Fiabe e racconti
I due pittori
Racconto scritto da don Nereo
Un giorno, un famoso pittore paesaggista, cercando nuovi soggetti da ritrarre, lasciò la città e si recò tra le montagne dolomitiche.
Fu affascinato dai verdi prati, dai boschi intensi, dalle rocce che si ergevano vertiginose sopra le valli, contro un cielo meraviglioso.
Il pittore si mise subito all'opera, sognando già di produrre un capolavoro: prese una tela, la sistemò sul cavalletto, riempì la tavolozza di colori e cominciò a spennellare entusiasta. Un occhio al paesaggio, uno alla tela... Bellissimo; ma c'era qualcosa che non quadrava e non capiva cos'era. Comunque continuava a dipingere e a ritoccare.
A un tratto si accorse che alle sue spalle c'era un signore anziano, dal portamento distinto, seduto su un ceppo, che osservava un po' il dipinto e un po' il panorama imponente. Aveva uno sguardo compiaciuto e sorridente.
Quando si accorse di essere osservato, il pittore salutò. Il signore
rispose cortesemente e aggiunse:
«Buono il suo dipinto. Si diverte? Le piace questo soggetto ricco di tonalità così varie, vivaci eppure così armoniose?». Il pittore rispose:
«Sì, il soggetto è veramente fantastico, anche nuovo per me; molto bello e pure impegnativo. Ma, da come si è espresso, mi da l'impressione di essere uno che se ne intende. Scusi, ma è un pittore anche lei?»
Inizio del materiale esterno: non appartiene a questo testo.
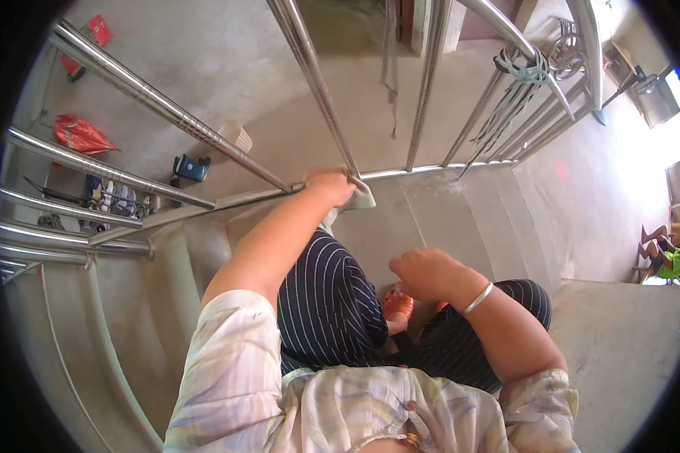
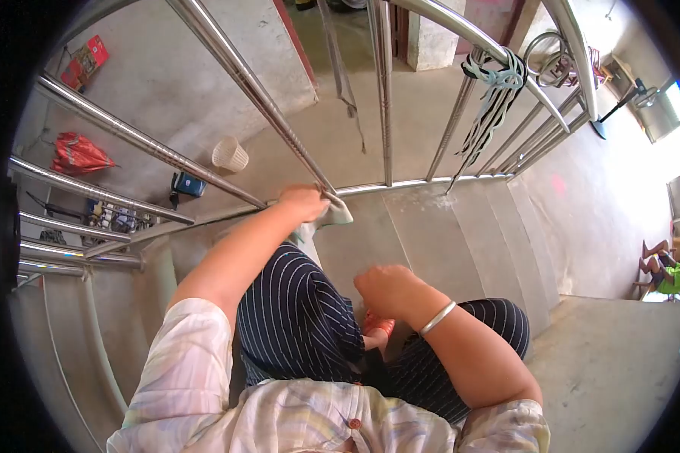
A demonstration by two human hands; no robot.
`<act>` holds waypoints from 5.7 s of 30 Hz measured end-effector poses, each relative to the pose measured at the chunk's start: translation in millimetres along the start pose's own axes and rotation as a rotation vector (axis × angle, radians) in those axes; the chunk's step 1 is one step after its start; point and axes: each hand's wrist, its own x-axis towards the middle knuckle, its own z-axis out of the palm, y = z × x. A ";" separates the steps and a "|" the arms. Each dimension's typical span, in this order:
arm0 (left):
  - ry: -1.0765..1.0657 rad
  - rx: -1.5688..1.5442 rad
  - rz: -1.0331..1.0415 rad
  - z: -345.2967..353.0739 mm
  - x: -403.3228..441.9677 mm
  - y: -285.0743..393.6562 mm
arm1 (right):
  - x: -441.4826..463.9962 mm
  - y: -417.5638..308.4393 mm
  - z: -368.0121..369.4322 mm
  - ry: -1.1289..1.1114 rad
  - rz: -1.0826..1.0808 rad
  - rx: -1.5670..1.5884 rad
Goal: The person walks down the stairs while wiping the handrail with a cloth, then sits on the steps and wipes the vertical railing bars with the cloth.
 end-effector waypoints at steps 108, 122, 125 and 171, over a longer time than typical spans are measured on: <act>0.656 -1.612 -0.079 15.6 24.9 26.0 | 2.4 18.4 -18.8 0.097 0.040 0.075; 1.208 -1.740 0.605 -101.4 -64.5 13.6 | -0.7 18.0 -19.5 0.072 0.100 0.107; 1.213 -1.160 0.244 -59.9 -21.1 11.0 | 4.9 17.4 -17.6 0.075 0.073 0.095; 0.951 -1.508 -0.068 21.2 -83.4 -58.7 | 17.8 31.0 1.7 0.091 0.035 0.068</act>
«Beh, ecco... Sì» fu la replica.
«Allora forse sa dirmi: c'è un qualcosa che mi sfugge nel quadro. Do una pennellata di turchino al cielo, una dorata a quelle rocce, un tocco di giallo a quel ripido prato, un verde smeraldo a quei pini... Riosservo il paesaggio e torno a ritoccare i colori appena stesi. Che cosa non va?»
L'anziano signore sorrise, si alzò dal ceppo, si avvicinò di qualche passo, osservò ancora il quadro che in realtà veniva bene, poi gentilmente disse:
«Guardi!». Si girò verso i monti indicandoli con un ampio e lento gesto del braccio.
Il pittore, con un pennello tra i denti e un altro in mano, seguì il gesto di quel signore. Quasi non s'era accorto: si andava verso il tramonto e le rocce sembravano diventate d'oro e di fuoco. I gialli ai piedi dei dirupi si erano addolciti col colore dell'ocra. Tra i boschi ora divenuti più intensi intrisi di blu, saettavano fasce di luce verde-azzurra. E il cielo percorso da qualche striscia di nuvole d'argento e piombo orlate di oro coronava in alto l'incanto.
Il pittore estasiato osservava quasi senza respirare. Sentì la
voce pacata del distinto signore che diceva:
«Io dipingo nel tempo. Ma, ora scusi, continui pure: verrà bene».
Allora il pittore si scosse dalla contemplazione che l'aveva preso e si girò; ma non vide nessuno.
La sera calava dolcemente. Il pittore levò con cura la tela dipinta e ne mise febbrilmente una nuova e si tuffò a fissare sul nuovo quadro il profilo di boschi, prati e rocce che però erano vestiti di un arcobaleno di nuovi colori.
Poi posò il pennello, guardò intensamente verso
l'orizzonte frastagliato e disse sottovoce:
«Grazie». Poi ripeté, sempre più forte: «Grazie. Graziee. Grazieee».
La voce si distese come un caldo velo sopra la valle.
Qualcuno dice che quel famoso pittore si stabilì lassù tra i monti per imparare a dipingere dal «Maestro», come lo chiama lui.
E alla fine di ogni quadro bisbiglia una preghiera.